What is expected →
A faithful, word-for-word transcription of all the data is what is needed.

#### Data to examine

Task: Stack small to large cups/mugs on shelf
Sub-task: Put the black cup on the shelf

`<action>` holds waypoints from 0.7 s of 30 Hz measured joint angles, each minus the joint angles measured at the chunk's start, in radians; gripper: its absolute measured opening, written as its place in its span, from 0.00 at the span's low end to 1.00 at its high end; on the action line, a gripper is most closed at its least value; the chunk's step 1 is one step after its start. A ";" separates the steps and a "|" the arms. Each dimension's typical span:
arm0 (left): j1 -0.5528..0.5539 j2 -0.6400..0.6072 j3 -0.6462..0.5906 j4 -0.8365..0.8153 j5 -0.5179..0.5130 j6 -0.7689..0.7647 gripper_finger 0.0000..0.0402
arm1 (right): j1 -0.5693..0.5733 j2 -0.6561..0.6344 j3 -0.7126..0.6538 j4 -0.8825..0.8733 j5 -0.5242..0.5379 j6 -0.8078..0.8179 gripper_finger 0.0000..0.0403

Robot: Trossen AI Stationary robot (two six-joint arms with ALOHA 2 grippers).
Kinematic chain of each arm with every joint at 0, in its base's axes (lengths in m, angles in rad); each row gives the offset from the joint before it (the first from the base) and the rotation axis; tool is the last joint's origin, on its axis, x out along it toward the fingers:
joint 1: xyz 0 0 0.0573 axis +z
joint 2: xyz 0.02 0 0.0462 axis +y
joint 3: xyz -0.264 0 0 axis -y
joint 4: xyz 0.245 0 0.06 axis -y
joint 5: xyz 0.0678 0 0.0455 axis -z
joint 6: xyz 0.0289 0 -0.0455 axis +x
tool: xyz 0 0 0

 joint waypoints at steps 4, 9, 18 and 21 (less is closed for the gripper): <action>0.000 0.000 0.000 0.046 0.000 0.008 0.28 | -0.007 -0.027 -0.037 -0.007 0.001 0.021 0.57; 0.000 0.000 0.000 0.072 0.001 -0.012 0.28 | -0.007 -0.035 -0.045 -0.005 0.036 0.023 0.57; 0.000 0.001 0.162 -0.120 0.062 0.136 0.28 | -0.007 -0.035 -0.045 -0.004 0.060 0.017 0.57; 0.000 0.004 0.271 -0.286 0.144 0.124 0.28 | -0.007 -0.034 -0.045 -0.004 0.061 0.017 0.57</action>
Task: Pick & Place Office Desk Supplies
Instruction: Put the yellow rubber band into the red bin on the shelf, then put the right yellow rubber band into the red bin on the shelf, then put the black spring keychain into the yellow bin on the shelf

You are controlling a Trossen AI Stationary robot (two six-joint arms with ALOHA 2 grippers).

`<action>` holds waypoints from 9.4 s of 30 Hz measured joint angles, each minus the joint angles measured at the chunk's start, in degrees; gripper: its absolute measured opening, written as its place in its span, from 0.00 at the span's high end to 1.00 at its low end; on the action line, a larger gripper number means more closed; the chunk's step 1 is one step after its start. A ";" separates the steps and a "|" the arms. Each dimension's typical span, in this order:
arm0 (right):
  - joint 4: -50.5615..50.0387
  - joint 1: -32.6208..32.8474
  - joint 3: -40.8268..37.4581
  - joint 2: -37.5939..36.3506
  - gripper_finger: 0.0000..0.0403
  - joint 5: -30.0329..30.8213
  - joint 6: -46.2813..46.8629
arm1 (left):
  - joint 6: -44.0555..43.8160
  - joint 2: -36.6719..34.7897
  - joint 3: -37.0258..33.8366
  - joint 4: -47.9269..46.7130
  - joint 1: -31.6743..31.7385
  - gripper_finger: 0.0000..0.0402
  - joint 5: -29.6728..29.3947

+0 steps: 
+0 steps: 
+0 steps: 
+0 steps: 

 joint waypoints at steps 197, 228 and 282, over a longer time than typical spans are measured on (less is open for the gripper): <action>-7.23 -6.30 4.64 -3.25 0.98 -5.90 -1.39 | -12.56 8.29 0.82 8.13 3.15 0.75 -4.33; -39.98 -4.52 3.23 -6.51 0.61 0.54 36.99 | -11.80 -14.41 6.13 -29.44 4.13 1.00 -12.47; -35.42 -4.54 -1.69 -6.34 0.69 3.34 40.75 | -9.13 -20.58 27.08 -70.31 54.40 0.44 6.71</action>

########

Response for this exercise →
Task: Stack small to large cups/mugs on shelf
Sub-task: Put the black cup on the shelf

`<action>` holds waypoints from 0.7 s of 30 Hz measured joint angles, each minus the joint angles measured at the chunk's start, in radians; gripper: its absolute measured opening, written as its place in its span, from 0.00 at the span's low end to 1.00 at its high end; on the action line, a gripper is most closed at its least value; the chunk's step 1 is one step after its start. A ";" separates the steps and a "|" the arms. Each dimension's typical span:
arm0 (left): j1 -0.5528..0.5539 j2 -0.6400..0.6072 j3 -0.6462..0.5906 j4 -0.8365..0.8153 j5 -0.5179..0.5130 j6 -0.7689..0.7647 gripper_finger 0.0000..0.0402
arm1 (right): j1 -0.5693..0.5733 j2 -0.6561..0.6344 j3 -0.7126..0.6538 j4 -0.8825..0.8733 j5 -0.5242..0.5379 j6 -0.8078..0.8179 gripper_finger 0.0000..0.0403

Robot: Trossen AI Stationary robot (two six-joint arms with ALOHA 2 grippers).
Kinematic chain of each arm with every joint at 0, in its base's axes (lengths in m, angles in rad); each row gives the offset from the joint before it (the first from the base) and the rotation axis; tool is the last joint's origin, on its axis, x out along it toward the fingers:
joint 1: xyz 0 0 0.0573 axis +z
joint 2: xyz 0.02 0 0.0462 axis +y
joint 3: xyz -0.264 0 0 axis -y
joint 4: xyz 0.245 0 0.06 axis -y
joint 5: xyz 0.0678 0 0.0455 axis -z
joint 6: xyz 0.0289 0 -0.0455 axis +x
tool: xyz 0 0 0

 joint waypoints at steps 4, 9, 18 and 21 (less is closed for the gripper): <action>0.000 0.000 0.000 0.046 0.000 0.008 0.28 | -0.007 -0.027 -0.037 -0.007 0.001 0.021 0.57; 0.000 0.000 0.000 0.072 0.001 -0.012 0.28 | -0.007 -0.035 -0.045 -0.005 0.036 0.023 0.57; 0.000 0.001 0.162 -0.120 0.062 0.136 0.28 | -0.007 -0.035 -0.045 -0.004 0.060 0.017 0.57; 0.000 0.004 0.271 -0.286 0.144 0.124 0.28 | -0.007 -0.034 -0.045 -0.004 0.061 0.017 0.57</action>
Task: Pick & Place Office Desk Supplies
Instruction: Put the yellow rubber band into the red bin on the shelf, then put the right yellow rubber band into the red bin on the shelf, then put the black spring keychain into the yellow bin on the shelf

You are controlling a Trossen AI Stationary robot (two six-joint arms with ALOHA 2 grippers).

`<action>` holds waypoints from 9.4 s of 30 Hz measured joint angles, each minus the joint angles measured at the chunk's start, in degrees; gripper: its absolute measured opening, written as its place in its span, from 0.00 at the span's high end to 1.00 at its low end; on the action line, a larger gripper number means more closed; the chunk's step 1 is one step after its start. A ";" separates the steps and a "|" the arms. Each dimension's typical span, in this order:
arm0 (right):
  - joint 4: -50.5615..50.0387
  - joint 1: -32.6208..32.8474
  - joint 3: -40.8268..37.4581
  - joint 2: -37.5939..36.3506
  - gripper_finger: 0.0000..0.0403
  - joint 5: -30.0329..30.8213
  - joint 6: -46.2813..46.8629
arm1 (left):
  - joint 6: -44.0555..43.8160
  - joint 2: -36.6719..34.7897
  - joint 3: -37.0258..33.8366
  - joint 4: -47.9269..46.7130
  - joint 1: -31.6743..31.7385
  - gripper_finger: 0.0000..0.0402
  - joint 5: -29.6728..29.3947

+0 steps: 
+0 steps: 
+0 steps: 
+0 steps: 

 joint waypoints at steps 197, 228 and 282, over a longer time than typical spans are measured on (less is open for the gripper): <action>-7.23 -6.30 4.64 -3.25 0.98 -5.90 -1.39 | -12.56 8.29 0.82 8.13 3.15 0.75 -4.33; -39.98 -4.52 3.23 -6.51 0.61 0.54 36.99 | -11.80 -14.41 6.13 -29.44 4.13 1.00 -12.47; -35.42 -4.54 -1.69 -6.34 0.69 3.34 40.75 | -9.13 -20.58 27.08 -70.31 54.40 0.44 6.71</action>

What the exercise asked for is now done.